=== Information supplied ===
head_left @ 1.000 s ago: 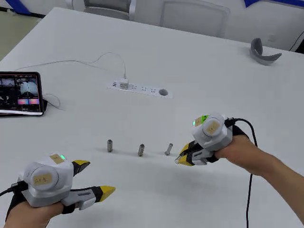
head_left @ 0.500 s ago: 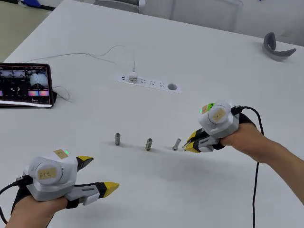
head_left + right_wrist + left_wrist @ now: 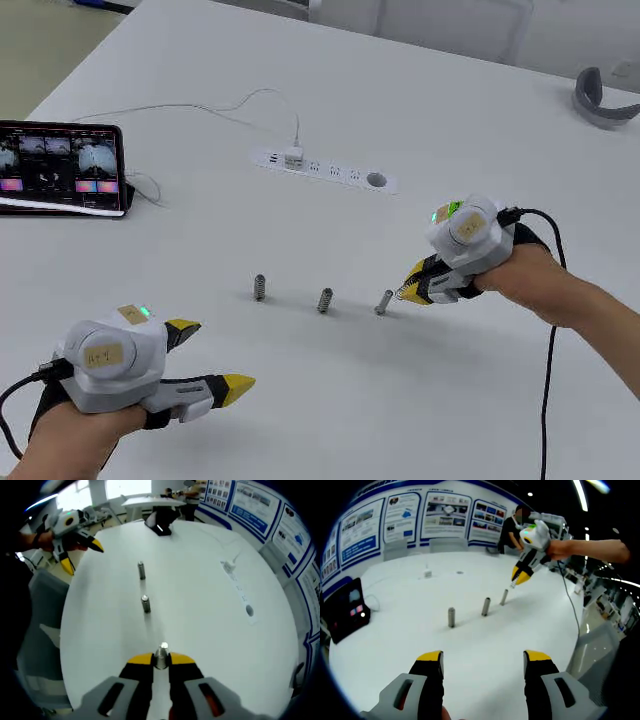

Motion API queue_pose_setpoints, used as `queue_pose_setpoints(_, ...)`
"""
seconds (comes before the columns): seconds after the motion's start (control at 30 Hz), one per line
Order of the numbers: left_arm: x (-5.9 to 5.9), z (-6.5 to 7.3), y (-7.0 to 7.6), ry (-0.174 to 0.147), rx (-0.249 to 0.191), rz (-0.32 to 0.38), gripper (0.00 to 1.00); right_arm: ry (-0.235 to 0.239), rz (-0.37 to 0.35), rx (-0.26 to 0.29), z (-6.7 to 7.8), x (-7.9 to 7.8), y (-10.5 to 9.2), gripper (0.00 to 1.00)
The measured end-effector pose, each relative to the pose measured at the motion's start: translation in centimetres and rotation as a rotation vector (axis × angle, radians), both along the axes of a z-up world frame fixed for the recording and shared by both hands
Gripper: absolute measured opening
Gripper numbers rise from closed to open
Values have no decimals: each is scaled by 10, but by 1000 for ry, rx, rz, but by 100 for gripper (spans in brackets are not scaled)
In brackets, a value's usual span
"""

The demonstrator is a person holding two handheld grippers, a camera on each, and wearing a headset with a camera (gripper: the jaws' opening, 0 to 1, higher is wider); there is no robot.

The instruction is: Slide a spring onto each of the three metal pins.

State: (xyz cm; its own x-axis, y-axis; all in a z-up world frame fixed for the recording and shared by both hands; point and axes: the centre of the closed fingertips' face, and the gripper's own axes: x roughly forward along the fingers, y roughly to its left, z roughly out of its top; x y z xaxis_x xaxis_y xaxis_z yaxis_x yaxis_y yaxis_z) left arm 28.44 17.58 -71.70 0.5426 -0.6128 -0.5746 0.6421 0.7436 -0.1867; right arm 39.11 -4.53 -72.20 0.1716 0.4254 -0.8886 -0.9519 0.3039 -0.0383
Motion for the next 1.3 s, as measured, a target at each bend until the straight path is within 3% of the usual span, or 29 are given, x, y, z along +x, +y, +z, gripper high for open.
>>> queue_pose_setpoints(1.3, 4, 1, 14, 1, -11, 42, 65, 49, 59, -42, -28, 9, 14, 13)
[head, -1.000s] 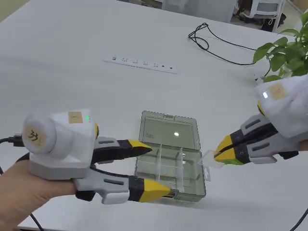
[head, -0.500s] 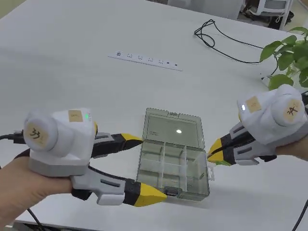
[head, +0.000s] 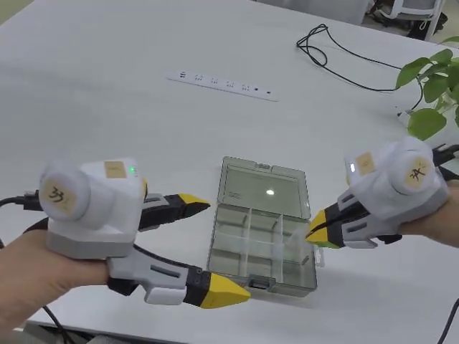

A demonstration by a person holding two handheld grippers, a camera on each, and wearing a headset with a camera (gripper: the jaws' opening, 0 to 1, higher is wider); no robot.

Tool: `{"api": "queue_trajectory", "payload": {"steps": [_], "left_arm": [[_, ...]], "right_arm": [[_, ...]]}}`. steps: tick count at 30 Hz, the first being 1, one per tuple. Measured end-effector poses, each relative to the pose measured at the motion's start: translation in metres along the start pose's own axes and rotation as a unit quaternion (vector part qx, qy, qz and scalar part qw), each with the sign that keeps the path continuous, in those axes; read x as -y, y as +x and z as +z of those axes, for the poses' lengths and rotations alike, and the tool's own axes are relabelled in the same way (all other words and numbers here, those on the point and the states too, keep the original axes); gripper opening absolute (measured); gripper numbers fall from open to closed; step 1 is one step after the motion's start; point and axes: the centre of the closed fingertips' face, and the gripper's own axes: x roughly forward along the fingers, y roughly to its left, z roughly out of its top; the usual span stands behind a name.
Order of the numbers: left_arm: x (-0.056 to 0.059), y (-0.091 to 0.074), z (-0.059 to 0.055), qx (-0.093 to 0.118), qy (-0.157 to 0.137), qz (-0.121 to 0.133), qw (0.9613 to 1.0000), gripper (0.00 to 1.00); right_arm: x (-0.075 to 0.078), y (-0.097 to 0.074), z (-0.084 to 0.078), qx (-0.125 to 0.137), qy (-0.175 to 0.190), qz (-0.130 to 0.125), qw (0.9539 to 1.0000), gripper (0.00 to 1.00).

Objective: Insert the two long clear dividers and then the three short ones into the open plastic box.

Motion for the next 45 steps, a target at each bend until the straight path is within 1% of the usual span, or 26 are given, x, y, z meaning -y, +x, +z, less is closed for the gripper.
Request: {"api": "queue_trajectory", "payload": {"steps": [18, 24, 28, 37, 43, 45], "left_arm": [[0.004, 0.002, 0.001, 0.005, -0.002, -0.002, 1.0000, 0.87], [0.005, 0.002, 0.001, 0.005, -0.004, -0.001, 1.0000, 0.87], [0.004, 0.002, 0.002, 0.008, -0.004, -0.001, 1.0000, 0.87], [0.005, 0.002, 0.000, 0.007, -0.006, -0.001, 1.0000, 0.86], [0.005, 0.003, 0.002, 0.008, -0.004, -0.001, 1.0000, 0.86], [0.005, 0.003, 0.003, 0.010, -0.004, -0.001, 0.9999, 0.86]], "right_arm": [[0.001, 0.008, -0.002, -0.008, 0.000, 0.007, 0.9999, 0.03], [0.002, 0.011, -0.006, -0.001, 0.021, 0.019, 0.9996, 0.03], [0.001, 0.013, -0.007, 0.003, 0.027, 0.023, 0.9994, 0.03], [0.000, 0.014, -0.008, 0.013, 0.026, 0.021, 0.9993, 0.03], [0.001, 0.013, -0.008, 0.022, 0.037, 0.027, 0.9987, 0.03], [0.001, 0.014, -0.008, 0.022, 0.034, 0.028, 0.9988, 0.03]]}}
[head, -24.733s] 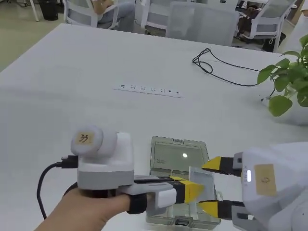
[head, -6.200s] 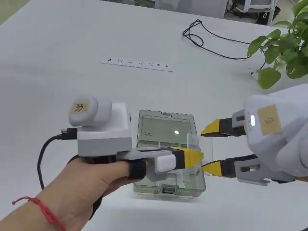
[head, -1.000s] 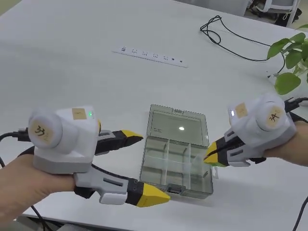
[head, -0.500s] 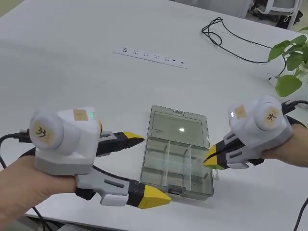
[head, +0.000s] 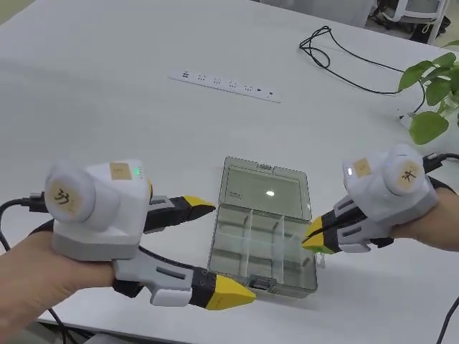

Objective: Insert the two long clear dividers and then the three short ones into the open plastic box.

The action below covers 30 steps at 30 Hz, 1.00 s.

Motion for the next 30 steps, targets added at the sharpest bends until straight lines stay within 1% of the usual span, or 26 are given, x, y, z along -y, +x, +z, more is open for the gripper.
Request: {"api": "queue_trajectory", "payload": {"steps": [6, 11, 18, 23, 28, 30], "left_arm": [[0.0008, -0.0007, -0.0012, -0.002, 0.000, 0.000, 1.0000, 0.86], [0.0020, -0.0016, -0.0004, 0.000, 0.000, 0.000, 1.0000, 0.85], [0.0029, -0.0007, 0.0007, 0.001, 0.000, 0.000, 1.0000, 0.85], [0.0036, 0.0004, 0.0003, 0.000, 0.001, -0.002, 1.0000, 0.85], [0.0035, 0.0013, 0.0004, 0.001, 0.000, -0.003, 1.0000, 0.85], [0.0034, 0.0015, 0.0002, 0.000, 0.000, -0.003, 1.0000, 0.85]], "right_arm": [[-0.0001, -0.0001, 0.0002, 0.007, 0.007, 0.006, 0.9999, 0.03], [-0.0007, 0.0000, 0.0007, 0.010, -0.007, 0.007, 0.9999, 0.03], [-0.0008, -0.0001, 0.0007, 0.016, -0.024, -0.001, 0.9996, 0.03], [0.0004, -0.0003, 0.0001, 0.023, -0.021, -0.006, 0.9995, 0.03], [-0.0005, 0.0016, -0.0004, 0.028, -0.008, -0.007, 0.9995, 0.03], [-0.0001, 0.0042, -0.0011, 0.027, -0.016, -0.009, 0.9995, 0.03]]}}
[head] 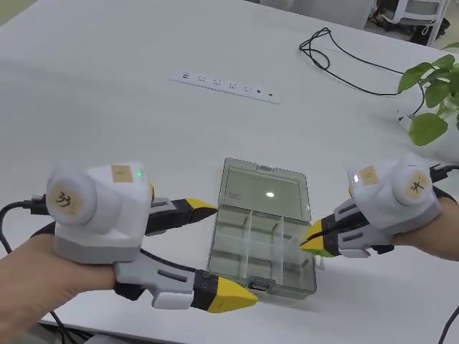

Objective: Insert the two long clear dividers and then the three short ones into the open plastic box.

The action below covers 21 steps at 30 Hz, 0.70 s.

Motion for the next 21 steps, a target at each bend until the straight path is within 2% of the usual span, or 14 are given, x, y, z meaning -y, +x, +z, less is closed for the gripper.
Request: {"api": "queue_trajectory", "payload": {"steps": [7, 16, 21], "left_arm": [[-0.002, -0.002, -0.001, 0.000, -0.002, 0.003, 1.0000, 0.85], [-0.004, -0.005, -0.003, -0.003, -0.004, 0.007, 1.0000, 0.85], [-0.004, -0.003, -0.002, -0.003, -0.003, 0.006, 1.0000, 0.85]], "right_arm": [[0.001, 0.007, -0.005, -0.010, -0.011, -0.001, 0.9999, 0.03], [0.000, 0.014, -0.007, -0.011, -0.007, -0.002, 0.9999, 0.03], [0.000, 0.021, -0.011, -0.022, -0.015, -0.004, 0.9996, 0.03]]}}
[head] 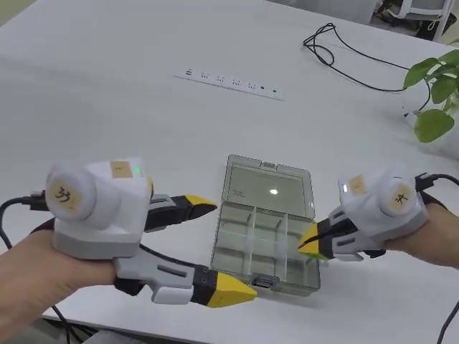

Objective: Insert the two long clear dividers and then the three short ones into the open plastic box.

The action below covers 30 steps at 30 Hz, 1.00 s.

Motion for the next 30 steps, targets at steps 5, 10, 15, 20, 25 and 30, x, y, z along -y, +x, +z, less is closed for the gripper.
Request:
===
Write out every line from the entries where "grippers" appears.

The demonstrator is a person holding two handheld grippers, a camera on each, and wearing a headset with a camera (gripper: the jaws' opening, 0 to 1, higher is wider); there is no robot.
A demonstration by a person holding two handheld grippers, a camera on each, and wearing a headset with a camera (gripper: the jaws' opening, 0 to 1, higher is wider); no robot.

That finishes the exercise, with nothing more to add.